Segment Start: INPUT DATA

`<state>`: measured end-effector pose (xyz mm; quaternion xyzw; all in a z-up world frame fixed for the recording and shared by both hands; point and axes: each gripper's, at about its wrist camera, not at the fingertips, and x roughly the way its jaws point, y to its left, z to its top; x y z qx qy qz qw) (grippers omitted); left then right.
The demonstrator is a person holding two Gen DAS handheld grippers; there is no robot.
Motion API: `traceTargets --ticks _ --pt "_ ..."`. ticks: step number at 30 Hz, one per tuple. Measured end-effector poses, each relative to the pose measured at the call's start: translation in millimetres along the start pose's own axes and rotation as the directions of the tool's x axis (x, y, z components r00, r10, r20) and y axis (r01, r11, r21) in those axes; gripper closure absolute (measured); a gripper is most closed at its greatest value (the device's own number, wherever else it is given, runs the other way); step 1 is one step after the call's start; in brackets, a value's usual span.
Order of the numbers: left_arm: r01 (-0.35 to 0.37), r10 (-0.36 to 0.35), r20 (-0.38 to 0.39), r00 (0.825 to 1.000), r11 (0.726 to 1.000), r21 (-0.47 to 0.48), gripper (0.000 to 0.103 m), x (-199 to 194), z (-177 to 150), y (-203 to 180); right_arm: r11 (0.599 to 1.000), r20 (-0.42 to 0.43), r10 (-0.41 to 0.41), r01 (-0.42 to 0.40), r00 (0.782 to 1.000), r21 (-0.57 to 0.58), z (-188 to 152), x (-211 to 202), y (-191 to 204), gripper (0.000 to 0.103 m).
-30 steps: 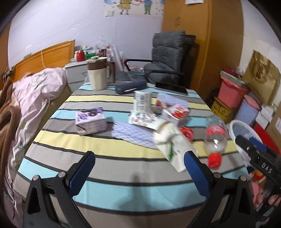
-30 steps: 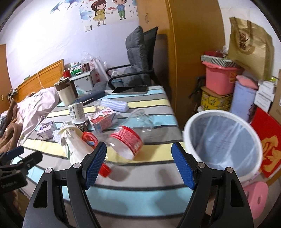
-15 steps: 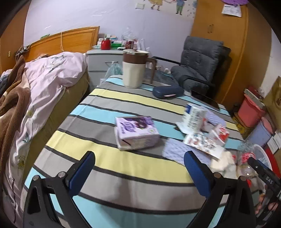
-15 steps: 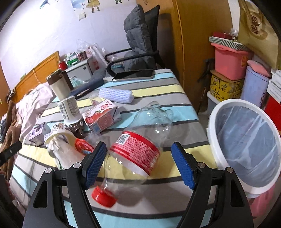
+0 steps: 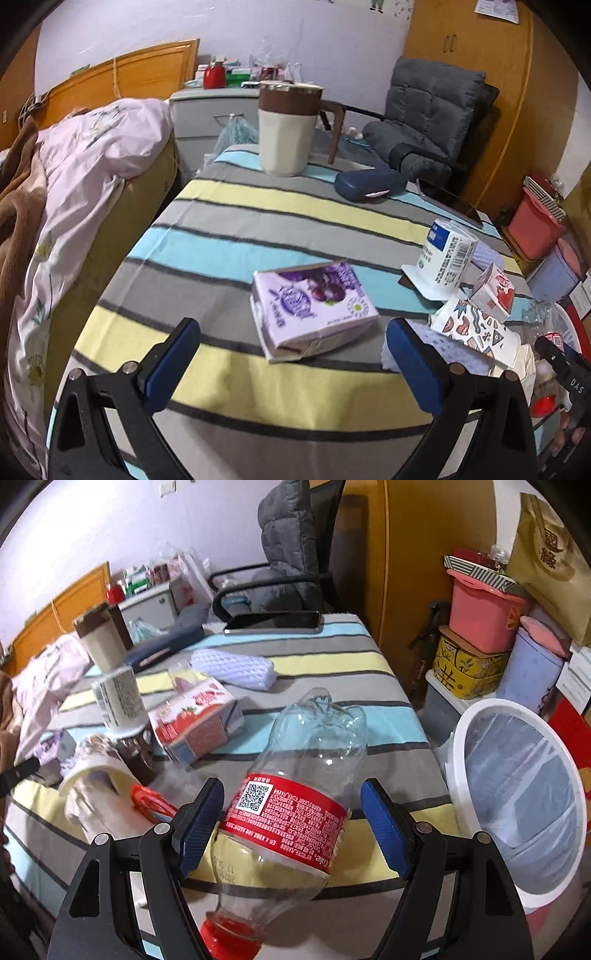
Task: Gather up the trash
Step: 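Move the right tool to the clear bottle while the left tool approaches the purple carton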
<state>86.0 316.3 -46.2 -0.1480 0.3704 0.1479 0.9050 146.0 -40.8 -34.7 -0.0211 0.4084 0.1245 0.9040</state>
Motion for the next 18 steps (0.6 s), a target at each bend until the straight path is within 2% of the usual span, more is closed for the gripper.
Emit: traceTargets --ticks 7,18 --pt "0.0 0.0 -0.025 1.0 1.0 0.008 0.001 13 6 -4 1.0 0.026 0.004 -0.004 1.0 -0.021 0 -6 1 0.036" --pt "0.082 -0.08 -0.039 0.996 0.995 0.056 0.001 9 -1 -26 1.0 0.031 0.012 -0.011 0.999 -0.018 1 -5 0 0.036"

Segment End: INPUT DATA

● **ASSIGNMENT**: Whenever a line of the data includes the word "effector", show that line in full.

● **ANSWER TO THIS EXERCISE**:
`<state>`: measured end-effector pose (xyz mm; quaternion xyzw; all in a z-up world frame fixed for the recording and shared by both hands; point and axes: each gripper's, at about its wrist camera, not at the fingertips, and x roughly the way its jaws point, y to its left, z to its top; x y z qx qy qz qw) (grippers omitted); left then right.
Motion API: `traceTargets --ticks _ --pt "_ ..."`. ticks: step number at 30 Hz, one per tuple. Measured end-effector poses, each relative to the pose measured at the call's start: translation in millimetres along the start pose's own axes and rotation as the directions of the tool's x axis (x, y, z components r00, r10, r20) and y axis (r01, r11, r21) in those axes; gripper closure absolute (measured); a gripper is most closed at its greatest value (the device's own number, wherever else it is given, runs the other way); step 1 is one step after the call's start; in brackets, a value's usual span.

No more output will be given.